Fue un encuentro casual y tenso. La escritora venía de frente por la animada acera, con su sempiterno aire de pesadumbre, como si estuviera de vuelta de todo, lo cual, ahora, al cabo de los años, podía ser verdad.
Con sus andares desacompasados, ligeramente ladeada de forma que un hombro quedaba más alto que el otro, con las manos metidas en los bolsillos de su chaquetón acolchado, Nadia había cambiado poco, al menos por fuera.
Ella nunca le había dado importancia a su aspecto externo. Del desaliño, como de tantas otras cosas, había hecho una bandera.
En la adolescencia, cuando las chicas estaban preocupadas por resultar atractivas, Nadia, que colaboraba en algunas revistas, incluida la del instituto que abandonó por no parecerle combativa, vestía invariablemente pantalones y jerséis anchos.
En la universidad se uniformó con una trenca marrón cuyos palitos desabrochados dejaban ver el atuendo de siempre.
Julia recordaba sus discursos a propósito de la gente que se preocupaba por su imagen, actitud que la escritora calificaba despectivamente de frivolidad burguesa.
Pero a Julia no la había engañado. Al principio fue sólo una intuición.
Nadia, que era más bien achaparrada y de rasgos comunes, no se aceptaba y había convertido ese rechazo de sí misma en una filosofía existencial.
Esa ropa holgada de colores apagados y neutros era la prueba visible de su malestar y de su impotencia.
Julia tenía claro que la radicalización de Nadia y lo que ella llamaba “mi compromiso” no eran más que una forma de socializar su desazón.
La guerra de Nadia consistía en aguar la fiesta a los demás, aunque ella disfrazase este objetivo y lo bautizase con nombres pomposos.

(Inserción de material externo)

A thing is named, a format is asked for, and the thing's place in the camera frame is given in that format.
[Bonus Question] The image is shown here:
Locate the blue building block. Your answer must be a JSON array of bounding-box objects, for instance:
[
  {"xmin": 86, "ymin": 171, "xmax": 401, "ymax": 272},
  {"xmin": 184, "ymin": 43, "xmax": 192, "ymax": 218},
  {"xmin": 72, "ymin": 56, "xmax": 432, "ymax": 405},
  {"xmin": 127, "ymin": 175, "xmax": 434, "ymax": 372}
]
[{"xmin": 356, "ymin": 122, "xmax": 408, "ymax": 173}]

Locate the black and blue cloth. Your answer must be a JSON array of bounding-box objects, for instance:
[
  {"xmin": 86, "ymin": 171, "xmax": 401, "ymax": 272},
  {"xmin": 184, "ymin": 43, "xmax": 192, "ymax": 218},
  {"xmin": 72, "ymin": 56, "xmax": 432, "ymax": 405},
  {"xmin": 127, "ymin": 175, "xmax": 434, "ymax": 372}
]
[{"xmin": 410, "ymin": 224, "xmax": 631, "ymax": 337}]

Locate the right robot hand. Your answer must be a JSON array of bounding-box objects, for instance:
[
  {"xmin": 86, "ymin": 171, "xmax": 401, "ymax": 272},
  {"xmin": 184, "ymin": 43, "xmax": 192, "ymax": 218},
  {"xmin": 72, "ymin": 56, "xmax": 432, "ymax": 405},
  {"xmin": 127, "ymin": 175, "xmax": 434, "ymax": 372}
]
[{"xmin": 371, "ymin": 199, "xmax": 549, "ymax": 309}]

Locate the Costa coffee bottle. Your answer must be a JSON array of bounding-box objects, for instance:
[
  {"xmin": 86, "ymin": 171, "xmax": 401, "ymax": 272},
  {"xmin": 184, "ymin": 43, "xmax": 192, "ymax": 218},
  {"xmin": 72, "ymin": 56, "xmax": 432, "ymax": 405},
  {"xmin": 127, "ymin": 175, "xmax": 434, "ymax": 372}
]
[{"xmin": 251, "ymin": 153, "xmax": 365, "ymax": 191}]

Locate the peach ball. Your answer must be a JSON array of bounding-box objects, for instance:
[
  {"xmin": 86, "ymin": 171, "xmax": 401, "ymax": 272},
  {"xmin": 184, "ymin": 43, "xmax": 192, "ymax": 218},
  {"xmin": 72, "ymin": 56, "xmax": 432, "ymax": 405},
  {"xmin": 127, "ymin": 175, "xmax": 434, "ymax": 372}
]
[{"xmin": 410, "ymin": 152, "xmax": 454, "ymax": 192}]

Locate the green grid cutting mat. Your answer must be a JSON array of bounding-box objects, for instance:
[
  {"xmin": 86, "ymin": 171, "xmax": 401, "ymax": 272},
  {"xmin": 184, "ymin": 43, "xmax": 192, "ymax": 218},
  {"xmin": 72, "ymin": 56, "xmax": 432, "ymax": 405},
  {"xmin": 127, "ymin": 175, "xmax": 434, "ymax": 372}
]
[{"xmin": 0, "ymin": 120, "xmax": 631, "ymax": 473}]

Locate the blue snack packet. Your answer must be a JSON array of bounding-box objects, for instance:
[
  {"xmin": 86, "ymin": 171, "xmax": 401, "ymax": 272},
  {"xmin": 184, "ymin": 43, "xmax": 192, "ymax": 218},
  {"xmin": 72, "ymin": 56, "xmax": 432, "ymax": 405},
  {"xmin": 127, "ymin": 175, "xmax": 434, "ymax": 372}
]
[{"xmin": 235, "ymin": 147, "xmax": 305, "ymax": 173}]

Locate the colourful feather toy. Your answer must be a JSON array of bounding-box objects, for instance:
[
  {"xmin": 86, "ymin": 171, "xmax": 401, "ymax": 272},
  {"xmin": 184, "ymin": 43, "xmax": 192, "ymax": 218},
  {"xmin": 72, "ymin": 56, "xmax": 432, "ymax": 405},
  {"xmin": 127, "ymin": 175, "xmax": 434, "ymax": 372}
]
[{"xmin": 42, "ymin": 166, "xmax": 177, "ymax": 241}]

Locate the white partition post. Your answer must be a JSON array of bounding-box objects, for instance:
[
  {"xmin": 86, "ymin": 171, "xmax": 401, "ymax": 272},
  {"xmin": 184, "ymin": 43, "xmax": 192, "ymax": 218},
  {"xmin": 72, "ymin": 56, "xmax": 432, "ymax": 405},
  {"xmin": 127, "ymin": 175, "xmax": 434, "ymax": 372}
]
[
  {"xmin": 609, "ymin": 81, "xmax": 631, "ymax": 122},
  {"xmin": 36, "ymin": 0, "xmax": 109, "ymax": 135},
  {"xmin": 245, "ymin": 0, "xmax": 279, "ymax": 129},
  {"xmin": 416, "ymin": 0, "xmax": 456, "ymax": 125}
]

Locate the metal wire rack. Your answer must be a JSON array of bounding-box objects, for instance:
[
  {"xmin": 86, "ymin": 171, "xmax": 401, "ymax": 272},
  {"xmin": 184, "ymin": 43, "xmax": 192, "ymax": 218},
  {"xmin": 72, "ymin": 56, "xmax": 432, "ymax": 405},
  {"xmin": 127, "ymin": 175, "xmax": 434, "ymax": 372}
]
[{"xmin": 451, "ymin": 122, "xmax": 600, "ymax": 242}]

Seguramente esa comezón era también la causa profunda de su actividad literaria.
El fortuito encuentro se produjo en la acera de una concurrida calle. Se detuvieron y se miraron sin saber qué hacer.
Julia llevaba un traje de chaqueta de Lagerfeld y exhalaba una discreta fragancia a naranjas amargas. Se percató de que la escritora estaba bajo los efectos del alcohol o de algún medicamento.
Le hubiese gustado preguntarle por qué no había cambiado esas gafas de pasta negra, por qué se seguía poniendo esos jerséis de cuello vuelto, por qué se empeñaba en mostrarse bajo una luz desfavorable.
Fue Nadia la primera en hablar. Poniendo su mano en el brazo de Julia, hizo una inesperada confesión.
“Siempre te he admirado, sobre todo cuando te criticaba, cuando decía de ti que sólo eras una muñequita Barbie”.